Comme elle ne peut transférer ses commerces en Inde, Circuit City a décidé de trouver sa main-d'oeuvre à bon marché aux États-Unis, donc de délocaliser localement.

Selon des données des consultants en ressources humaines Vault, les vendeurs actuels gagnent entre 8 $ et 12 $ de l'heure. Dans un communiqué acheminé à ses «associés», Circuit City situe l'écart salarial avec ses concurrents à 51 cents de l'heure. Elle prévoit des économies de 110 millions de dollars américains.

Maurice Lemelin, professeur en gestion des ressources humaines à HEC Montréal, remet en question les avantages, même financiers, de cette approche. «Il y aura réduction des coûts mais qu'en sera-t-il des profits avec des employés moins expérimentés et sans doute moins motivés?» dit-il.

Les nombreux blogueurs qui commentent la nouvelle prévoient également de détérioration du service à la clientèle et rappellent les coûts de recrutement importants liés à l'embauche de 3400 personnes.

«Dans les grandes entreprises, les dirigeants lancent de grands nombres, très souvent sans en mesurer les impacts sur la production et les clients. On constate souvent que les investisseurs boursiers apprécient. L'action monte. Or, réduire les coûts est une chose. Faire des profits en est une autre», note-t-il.

Selon M. Lemelin, lorsque les licenciements sont inévitables, ils devraient se concrétiser rapidement, afin d'éviter qu'il y ait plus d'énergie consacrée aux rumeurs qu'au travail.

«Il est illusoire de penser faire des miracles par la qualité de la communication. C'est ce que l'entreprise met sur la table pour compenser qui compte pour les travailleurs», dit-il.

À qui parle-t-on ?

Marc Sévigny, associé directeur du bureau de Montréal de la firme de relations publiques National, confirme que les entreprises inscrites en Bourse doivent à la fois plaire au marché et maintenir la productivité et le moral des employés lorsqu'elles annoncent des mises à pied ou des licenciements.
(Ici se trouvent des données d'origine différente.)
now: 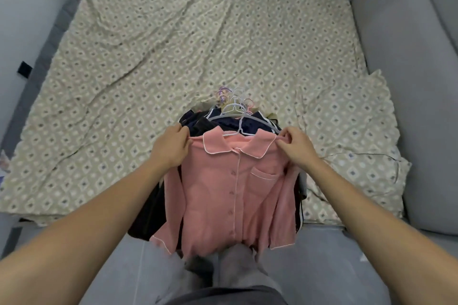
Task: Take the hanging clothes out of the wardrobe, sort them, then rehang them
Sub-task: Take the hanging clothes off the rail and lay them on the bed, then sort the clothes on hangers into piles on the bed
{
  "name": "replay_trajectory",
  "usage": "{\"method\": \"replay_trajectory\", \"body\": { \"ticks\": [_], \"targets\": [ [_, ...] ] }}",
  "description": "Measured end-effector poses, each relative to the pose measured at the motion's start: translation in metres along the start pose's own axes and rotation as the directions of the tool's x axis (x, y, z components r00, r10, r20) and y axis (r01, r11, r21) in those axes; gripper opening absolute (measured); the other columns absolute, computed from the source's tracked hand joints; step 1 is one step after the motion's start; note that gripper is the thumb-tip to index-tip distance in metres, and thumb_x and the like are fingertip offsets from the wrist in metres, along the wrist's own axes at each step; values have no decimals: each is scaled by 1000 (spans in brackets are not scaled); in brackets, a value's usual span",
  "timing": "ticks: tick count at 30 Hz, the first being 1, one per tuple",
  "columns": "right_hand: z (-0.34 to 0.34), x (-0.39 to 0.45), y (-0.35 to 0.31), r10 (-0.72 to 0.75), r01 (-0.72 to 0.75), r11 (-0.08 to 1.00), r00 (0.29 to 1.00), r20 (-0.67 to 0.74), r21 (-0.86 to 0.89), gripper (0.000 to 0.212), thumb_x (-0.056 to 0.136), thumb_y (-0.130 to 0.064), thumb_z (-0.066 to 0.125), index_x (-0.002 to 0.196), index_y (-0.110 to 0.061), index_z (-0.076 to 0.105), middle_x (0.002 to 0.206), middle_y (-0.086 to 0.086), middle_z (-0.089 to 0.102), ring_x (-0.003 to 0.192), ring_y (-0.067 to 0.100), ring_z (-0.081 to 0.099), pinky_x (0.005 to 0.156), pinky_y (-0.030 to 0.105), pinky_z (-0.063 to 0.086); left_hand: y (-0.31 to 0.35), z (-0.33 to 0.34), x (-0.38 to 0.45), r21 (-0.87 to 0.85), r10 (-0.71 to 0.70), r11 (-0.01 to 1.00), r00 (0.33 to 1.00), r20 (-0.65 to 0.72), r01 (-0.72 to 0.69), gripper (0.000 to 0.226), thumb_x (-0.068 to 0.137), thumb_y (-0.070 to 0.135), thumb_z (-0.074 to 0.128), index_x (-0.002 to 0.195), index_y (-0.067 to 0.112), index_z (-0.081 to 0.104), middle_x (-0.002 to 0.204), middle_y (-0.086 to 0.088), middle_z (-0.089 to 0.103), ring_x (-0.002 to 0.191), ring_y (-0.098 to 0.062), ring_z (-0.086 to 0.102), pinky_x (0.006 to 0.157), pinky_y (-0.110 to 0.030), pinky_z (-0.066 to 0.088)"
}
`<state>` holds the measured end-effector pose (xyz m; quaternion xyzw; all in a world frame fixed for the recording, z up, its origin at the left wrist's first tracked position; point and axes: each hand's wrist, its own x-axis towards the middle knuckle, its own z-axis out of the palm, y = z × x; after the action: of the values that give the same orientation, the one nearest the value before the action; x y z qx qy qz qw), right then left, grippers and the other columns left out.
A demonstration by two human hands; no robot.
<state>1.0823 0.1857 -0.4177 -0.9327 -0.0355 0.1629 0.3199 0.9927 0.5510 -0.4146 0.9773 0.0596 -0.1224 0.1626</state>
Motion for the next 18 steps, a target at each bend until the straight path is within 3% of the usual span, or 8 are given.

«Les données destinées aux investisseurs sont souvent générales. Idéalement, les précisions sur le nombre réel de pertes d'emplois devraient être données très rapidement aux travailleurs concernés. Cette séquence suppose une préparation minutieuse et une logistique importante», note-t-il.

Ce scénario vaut uniquement quand les entreprises savent qui sera remercié. C'est rarement le cas dans les multinationales.